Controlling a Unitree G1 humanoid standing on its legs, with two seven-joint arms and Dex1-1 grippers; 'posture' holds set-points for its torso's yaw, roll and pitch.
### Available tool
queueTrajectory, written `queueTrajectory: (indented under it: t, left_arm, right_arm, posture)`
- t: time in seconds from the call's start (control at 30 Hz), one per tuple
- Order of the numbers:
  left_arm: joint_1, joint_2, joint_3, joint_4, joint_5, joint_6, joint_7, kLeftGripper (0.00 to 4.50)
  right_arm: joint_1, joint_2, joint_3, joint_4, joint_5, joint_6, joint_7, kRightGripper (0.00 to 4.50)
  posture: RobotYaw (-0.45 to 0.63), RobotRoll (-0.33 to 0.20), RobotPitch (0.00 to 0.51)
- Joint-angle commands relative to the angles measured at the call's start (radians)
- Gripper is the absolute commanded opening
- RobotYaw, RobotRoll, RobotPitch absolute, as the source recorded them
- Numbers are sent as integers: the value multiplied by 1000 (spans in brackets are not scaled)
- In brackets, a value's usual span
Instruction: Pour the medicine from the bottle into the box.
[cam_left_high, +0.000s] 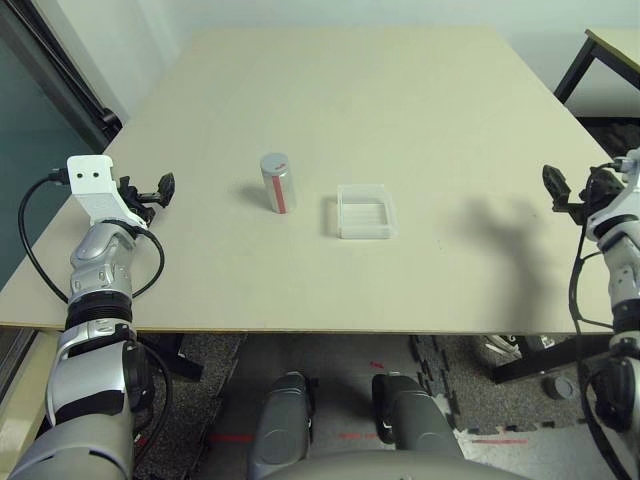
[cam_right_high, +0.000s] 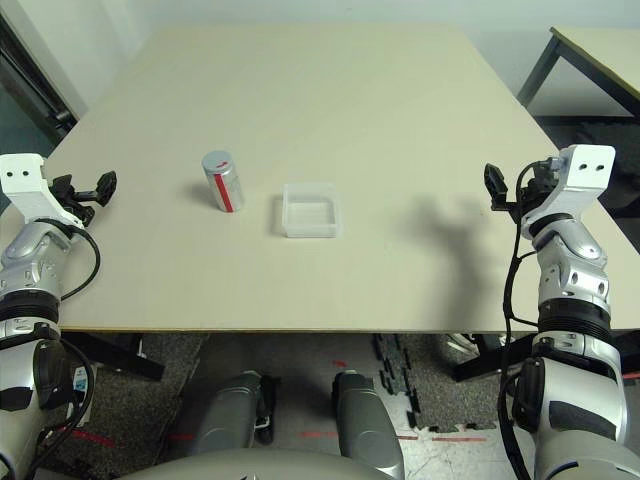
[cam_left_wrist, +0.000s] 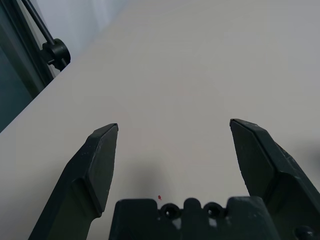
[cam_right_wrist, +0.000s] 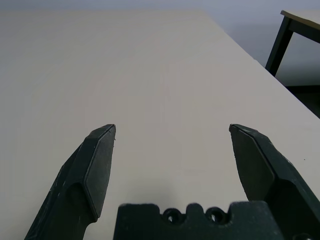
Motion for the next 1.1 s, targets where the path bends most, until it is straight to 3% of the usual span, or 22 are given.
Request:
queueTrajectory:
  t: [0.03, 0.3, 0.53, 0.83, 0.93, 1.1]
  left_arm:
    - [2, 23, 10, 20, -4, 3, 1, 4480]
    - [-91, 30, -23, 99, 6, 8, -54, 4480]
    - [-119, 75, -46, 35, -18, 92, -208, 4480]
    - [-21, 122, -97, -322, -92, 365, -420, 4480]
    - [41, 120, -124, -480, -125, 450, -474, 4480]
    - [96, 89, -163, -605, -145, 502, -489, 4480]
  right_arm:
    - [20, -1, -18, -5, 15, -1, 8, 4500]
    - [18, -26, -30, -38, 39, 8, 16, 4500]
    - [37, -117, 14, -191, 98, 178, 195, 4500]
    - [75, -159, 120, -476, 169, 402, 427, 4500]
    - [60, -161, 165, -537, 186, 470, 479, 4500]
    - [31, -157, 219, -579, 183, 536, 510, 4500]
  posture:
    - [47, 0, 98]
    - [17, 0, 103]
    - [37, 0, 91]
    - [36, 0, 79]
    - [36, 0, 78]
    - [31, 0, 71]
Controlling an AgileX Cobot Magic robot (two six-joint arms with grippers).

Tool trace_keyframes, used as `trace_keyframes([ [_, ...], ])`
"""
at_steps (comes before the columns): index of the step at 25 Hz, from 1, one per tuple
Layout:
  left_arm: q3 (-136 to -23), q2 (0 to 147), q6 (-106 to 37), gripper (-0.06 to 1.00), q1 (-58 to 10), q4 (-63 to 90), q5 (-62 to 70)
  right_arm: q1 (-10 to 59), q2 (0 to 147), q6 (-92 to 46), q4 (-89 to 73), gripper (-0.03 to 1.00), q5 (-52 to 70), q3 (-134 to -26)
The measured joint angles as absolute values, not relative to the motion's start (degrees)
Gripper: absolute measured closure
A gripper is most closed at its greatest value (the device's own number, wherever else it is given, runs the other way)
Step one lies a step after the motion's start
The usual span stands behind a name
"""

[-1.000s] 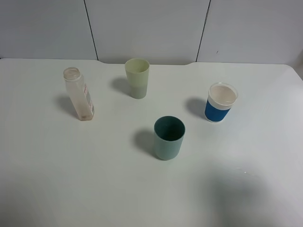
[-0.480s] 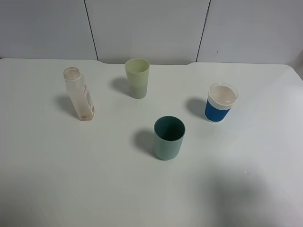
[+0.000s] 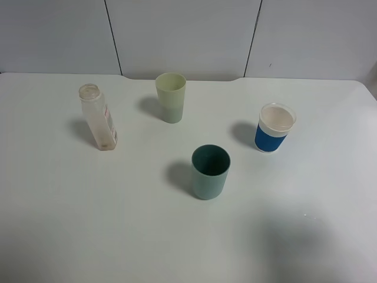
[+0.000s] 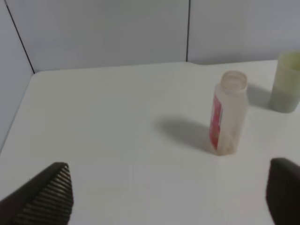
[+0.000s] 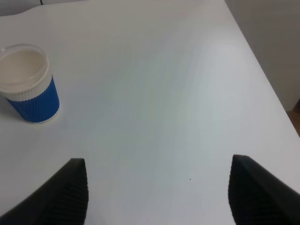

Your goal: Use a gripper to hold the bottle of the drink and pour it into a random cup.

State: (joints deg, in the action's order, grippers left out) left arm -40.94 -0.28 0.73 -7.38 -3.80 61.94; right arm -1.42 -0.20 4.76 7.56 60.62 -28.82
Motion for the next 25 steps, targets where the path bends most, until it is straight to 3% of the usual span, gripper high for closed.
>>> trace_keyframes([
  [13, -30.58, -0.33, 0.67, 0.13, -7.38, -1.16, 59.48, -1.42, -0.2, 4.76, 7.56, 0.33, 60.62, -28.82],
  [25, -28.94, -0.33, 0.67, 0.13, -7.38, -1.07, 60.14, -1.42, -0.2, 4.76, 7.56, 0.33, 60.62, -28.82],
])
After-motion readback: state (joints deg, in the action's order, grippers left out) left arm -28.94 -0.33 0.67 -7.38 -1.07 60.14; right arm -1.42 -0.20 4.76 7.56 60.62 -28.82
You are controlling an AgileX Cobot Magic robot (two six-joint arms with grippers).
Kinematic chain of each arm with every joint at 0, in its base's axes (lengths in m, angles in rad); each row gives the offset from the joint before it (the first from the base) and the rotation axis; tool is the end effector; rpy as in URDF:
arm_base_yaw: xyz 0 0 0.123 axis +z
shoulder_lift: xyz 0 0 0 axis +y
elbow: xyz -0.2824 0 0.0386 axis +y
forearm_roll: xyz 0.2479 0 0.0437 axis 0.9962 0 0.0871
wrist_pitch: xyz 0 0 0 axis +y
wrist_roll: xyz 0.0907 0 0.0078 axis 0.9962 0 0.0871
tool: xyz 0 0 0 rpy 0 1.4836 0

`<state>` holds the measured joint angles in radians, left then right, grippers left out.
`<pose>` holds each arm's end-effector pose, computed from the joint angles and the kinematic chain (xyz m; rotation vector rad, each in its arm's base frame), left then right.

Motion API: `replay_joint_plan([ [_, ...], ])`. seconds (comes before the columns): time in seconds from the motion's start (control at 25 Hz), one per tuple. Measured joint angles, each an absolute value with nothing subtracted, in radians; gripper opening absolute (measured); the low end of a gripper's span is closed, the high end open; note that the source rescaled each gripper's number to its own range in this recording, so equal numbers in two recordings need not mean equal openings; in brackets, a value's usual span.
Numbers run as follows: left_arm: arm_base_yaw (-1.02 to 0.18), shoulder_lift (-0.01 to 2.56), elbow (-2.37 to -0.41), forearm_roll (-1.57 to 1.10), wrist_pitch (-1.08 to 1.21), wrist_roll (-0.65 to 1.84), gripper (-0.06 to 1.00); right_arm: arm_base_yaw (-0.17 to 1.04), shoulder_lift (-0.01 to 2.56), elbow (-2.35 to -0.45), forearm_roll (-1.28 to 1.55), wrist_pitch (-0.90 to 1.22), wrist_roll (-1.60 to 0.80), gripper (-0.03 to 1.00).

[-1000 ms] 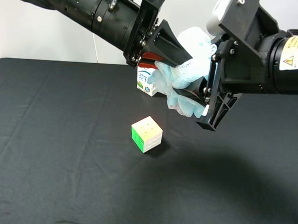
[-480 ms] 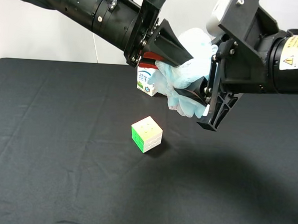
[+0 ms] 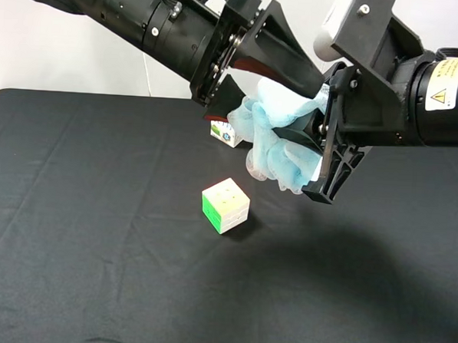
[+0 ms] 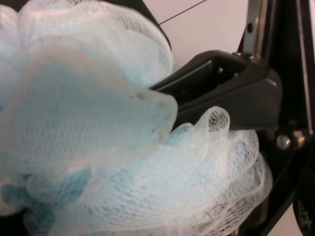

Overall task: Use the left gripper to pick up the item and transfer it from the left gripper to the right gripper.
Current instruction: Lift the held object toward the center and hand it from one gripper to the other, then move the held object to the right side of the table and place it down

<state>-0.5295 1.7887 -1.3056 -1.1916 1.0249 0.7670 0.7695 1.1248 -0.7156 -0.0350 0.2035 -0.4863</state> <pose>0.2836 -0.2498 0.2691 0.8628 2.3707 -1.4289 0.1703 0.1641 0.2901 -1.2588 1.6801 0.1428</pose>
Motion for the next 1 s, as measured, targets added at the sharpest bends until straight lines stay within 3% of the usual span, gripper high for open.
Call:
replay_joint_plan([
  [0.52, -0.422, 1.730, -1.307, -1.174, 1.082, 0.767, 1.00, 0.770, 1.125, -0.716, -0.033, 0.211, -0.487, 0.07],
  [1.0, -0.412, 1.592, -1.307, -0.897, 1.054, 0.648, 0.99, 0.770, 1.125, -0.716, -0.031, 0.218, -0.487, 0.06],
])
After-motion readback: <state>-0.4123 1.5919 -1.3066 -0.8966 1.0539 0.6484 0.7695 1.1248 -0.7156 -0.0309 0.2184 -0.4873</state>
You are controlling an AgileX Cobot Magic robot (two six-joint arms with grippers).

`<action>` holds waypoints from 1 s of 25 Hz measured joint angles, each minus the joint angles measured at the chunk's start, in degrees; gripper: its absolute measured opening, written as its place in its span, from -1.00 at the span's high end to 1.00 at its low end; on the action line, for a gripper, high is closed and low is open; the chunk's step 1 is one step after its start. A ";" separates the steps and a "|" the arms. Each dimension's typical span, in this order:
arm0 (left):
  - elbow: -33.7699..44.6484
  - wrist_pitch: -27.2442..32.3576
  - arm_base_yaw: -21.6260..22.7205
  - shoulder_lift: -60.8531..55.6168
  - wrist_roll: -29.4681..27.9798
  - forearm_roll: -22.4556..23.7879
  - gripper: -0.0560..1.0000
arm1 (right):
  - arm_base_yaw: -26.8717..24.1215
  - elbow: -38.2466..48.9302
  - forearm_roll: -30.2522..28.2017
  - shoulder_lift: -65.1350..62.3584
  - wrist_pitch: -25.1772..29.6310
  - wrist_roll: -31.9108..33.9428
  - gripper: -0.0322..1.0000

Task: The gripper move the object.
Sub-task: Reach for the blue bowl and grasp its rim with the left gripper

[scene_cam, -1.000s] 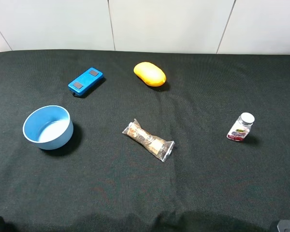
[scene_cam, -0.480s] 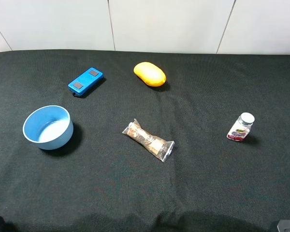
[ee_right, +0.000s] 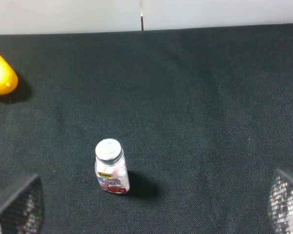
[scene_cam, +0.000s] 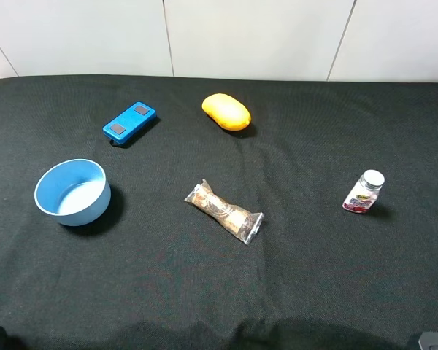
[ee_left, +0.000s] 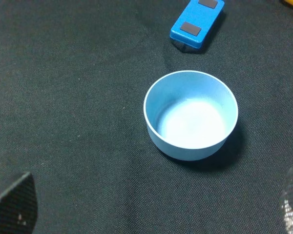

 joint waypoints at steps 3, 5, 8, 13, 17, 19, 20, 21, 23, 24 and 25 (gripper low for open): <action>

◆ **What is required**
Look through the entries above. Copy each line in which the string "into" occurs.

◆ **Response to this task**
Instruction: Pour the medicine from the bottle into the box.
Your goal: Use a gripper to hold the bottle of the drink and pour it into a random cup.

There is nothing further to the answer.